• WORK REQUIRED
For the entries below, repeat exactly each line starting with the one that contains "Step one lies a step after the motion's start" and going on through the one that contains "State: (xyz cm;", and no others.

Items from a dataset

BEGIN

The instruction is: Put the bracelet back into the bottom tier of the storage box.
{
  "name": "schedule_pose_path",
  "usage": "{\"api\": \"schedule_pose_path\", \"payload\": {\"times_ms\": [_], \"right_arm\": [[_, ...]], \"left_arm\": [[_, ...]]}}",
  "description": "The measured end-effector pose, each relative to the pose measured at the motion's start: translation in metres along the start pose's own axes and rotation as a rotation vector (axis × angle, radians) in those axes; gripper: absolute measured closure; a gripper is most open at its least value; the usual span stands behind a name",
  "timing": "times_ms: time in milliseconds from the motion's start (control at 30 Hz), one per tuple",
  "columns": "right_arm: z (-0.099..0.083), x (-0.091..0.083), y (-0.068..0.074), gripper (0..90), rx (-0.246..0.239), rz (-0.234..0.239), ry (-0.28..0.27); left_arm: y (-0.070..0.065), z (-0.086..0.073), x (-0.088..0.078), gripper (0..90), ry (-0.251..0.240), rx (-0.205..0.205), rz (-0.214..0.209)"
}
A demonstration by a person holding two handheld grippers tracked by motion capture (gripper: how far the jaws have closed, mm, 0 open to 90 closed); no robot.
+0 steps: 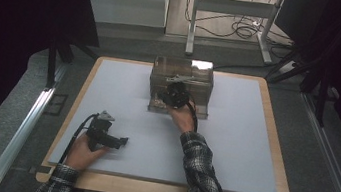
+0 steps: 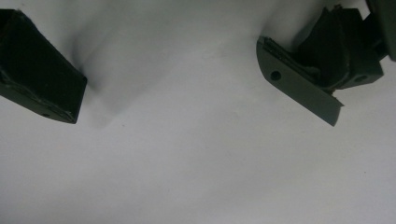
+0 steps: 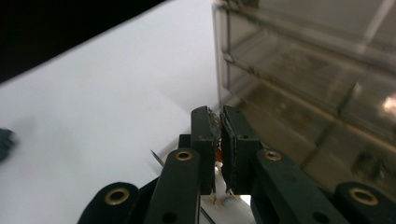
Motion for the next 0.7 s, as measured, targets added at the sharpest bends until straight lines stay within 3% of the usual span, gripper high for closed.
{"api": "schedule_pose_path", "payload": {"times_ms": [100,300,700], "right_arm": [[-0.01,0.004,-0.002,78.6,0.004,-0.021,0.038],[-0.013,0.003,-0.004,70.1,0.013,-0.038,0.038],[-0.018,-0.01,-0.003,60.4,-0.003,-0.022,0.051]], "left_arm": [[0.0,0.0,0.0,0.0,0.0,0.0,0.0],[0.0,0.0,0.0,0.0,0.0,0.0,0.0],[0.0,0.0,0.0,0.0,0.0,0.0,0.0]]}}
Point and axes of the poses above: each handheld gripper's, and its own axes: x roughly forward along the jaws, z roughly out of its top, y roughly to its left, the point moved 1 cm from there along x, roughly forward along the jaws, and after that the axes turned 10 degrees about -x, right-handed, at the moved point
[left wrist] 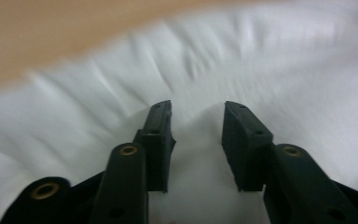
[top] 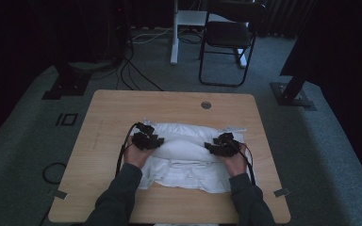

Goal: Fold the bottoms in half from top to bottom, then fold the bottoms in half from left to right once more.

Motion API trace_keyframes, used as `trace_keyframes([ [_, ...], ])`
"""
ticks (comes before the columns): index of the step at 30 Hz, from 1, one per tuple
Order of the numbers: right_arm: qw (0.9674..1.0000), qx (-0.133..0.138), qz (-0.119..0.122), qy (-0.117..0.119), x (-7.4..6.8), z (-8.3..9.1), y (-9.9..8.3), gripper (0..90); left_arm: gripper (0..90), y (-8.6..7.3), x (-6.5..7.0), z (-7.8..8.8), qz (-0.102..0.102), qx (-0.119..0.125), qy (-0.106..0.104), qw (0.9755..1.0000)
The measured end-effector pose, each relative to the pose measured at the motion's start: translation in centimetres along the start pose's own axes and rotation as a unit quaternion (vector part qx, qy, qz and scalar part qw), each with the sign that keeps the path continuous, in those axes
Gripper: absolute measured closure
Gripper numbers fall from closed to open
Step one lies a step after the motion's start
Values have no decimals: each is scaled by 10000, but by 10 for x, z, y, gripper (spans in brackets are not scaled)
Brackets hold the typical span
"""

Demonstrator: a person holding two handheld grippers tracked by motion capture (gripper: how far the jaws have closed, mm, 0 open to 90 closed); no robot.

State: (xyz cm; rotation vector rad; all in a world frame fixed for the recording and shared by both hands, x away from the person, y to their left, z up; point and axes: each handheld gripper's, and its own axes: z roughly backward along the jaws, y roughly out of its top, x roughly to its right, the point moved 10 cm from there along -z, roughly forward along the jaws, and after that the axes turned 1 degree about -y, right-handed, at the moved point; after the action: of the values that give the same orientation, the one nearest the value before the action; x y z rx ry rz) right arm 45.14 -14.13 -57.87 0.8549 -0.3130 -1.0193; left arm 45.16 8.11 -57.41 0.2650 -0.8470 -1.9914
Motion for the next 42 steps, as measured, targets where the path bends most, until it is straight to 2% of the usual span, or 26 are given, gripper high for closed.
trace_keyframes([
  [3,10000,-26,29,26,-4,2,-10,482,656,-15,8,1,-13,6,-128,9999],
  [4,10000,-7,43,63,-6,8,-17,479,656,-29,15,6,-31,43,-234,9997],
  [5,10000,-7,43,63,-6,8,-17,479,656,-29,15,6,-31,43,-234,9997],
  [6,9999,-21,94,59,-7,12,-25,473,655,-43,20,10,-80,23,-271,9996],
  [7,9999,-21,94,59,-7,12,-25,473,654,-43,20,10,-80,23,-271,9996],
  [8,9997,-126,202,3,-8,12,-34,469,653,-57,22,9,-188,-68,-251,9995],
  [9,9996,-158,250,-18,-8,11,-39,467,653,-62,21,9,-187,-71,-237,9995],
  [12,9995,-221,230,37,-7,5,-52,467,644,-68,19,7,-157,-80,-244,9995],
  [14,9998,-138,108,111,-6,2,-54,468,638,-70,16,6,-215,-79,-188,9996],
  [17,9999,-113,83,98,-6,0,-55,470,635,-70,12,5,-241,-72,-154,9996],
  [19,9999,-105,109,69,-7,-1,-55,471,633,-69,7,7,-77,-32,-214,9997],
  [22,9999,-94,49,65,-7,-1,-55,472,533,-62,-5,21,42,241,-28,9997],
  [23,9999,-89,45,71,-7,-1,-56,473,496,-58,-19,31,165,416,274,9986],
  [24,9999,-86,38,76,-7,-1,-56,474,451,-58,-29,35,257,437,520,9974],
  [25,9999,-87,32,76,-7,-1,-56,475,398,-59,-39,37,420,432,650,9961],
  [26,9999,-90,38,73,-7,-1,-56,475,360,-62,-49,38,602,388,724,9948],
  [27,9999,-91,38,72,-7,-1,-56,475,313,-62,-49,38,602,388,724,9948],
  [28,9999,-86,28,74,-7,-1,-56,475,276,-67,-64,37,922,295,820,9919],
  [29,9999,-86,28,74,-7,-1,-56,475,262,-67,-64,37,922,295,820,9919],
  [30,9999,-80,22,78,-7,-1,-56,475,234,-73,-72,33,1072,207,869,9902],
  [33,9999,-77,12,85,-8,-2,-56,475,183,-76,-75,29,1106,145,909,9896],
  [34,9999,-73,10,91,-8,-2,-56,475,168,-78,-76,25,1101,78,979,9891],
  [38,9999,-49,-15,98,-8,-2,-56,475,148,-79,-77,21,1160,43,960,9886],
  [41,9999,-29,-42,133,-8,-1,-56,476,138,-78,-78,25,1219,107,912,9883],
  [42,9999,-30,-48,142,-7,-1,-56,476,137,-77,-80,29,1290,209,906,9873],
])
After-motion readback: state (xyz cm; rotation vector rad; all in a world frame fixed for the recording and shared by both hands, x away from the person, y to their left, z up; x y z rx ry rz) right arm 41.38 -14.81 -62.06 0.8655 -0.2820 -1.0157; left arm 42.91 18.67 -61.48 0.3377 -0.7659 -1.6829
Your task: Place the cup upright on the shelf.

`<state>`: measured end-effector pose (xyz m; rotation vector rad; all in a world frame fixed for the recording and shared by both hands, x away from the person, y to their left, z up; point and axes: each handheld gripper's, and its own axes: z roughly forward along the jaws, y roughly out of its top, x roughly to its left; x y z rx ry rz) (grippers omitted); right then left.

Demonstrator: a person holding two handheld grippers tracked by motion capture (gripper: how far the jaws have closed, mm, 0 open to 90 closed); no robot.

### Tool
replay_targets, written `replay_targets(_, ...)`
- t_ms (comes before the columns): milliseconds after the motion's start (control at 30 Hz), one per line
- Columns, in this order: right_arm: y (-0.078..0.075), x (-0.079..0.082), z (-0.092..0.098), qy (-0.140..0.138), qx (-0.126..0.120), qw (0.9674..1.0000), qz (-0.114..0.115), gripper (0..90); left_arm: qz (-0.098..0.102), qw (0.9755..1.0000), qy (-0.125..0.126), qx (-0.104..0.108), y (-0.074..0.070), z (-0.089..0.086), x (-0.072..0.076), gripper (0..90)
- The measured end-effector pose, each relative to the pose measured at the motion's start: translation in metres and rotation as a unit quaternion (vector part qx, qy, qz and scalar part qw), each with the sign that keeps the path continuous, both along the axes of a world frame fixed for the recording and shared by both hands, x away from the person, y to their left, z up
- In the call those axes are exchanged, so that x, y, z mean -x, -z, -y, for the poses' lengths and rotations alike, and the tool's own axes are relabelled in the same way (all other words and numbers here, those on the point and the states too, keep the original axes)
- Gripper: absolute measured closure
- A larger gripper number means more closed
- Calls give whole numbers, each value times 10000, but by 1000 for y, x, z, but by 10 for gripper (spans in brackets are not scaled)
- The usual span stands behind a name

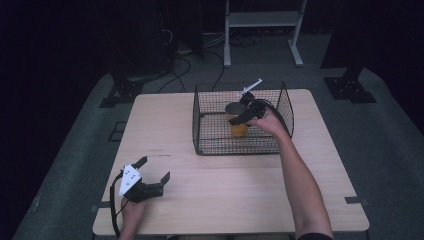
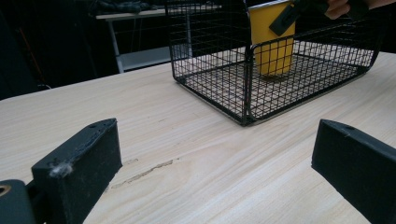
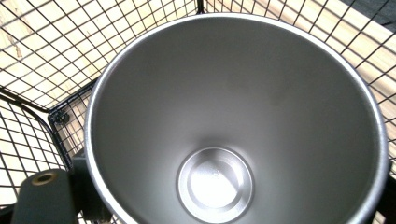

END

• SOLVED PROBLEM
Step one lies a step after the motion's start
Values have no decimals: each is scaled by 10000, but by 10 for x, z, y, gripper (spans in brackets are not scaled)
Brackets hold the typical span
"""

Demonstrator: a person holding two handheld grippers tracked by motion capture (gripper: how far the jaws have closed, mm, 0 open to 90 closed); no robot.

State: (xyz cm; rotation vector rad; all in a world frame fixed for the recording and shared by both hands, x away from the person, y to their left, z up; point and axes: each handheld gripper's, and its own axes: z roughly backward along the jaws, y roughly out of its top, x roughly to its right, the point moved 10 cm from there along -z, roughly forward along the jaws, and after that the axes turned 1 degree about -y, right-handed, at the moved point; after the action: of the values that give the same orientation, the one nearest the value before the action; x y z rx ry rz) right arm 45.14 -14.13 -57.87 0.8549 -0.3130 -1.0193; left arm 45.16 8.11 -57.41 0.2650 -0.8470 -1.9914

This is the complete output for the exercise.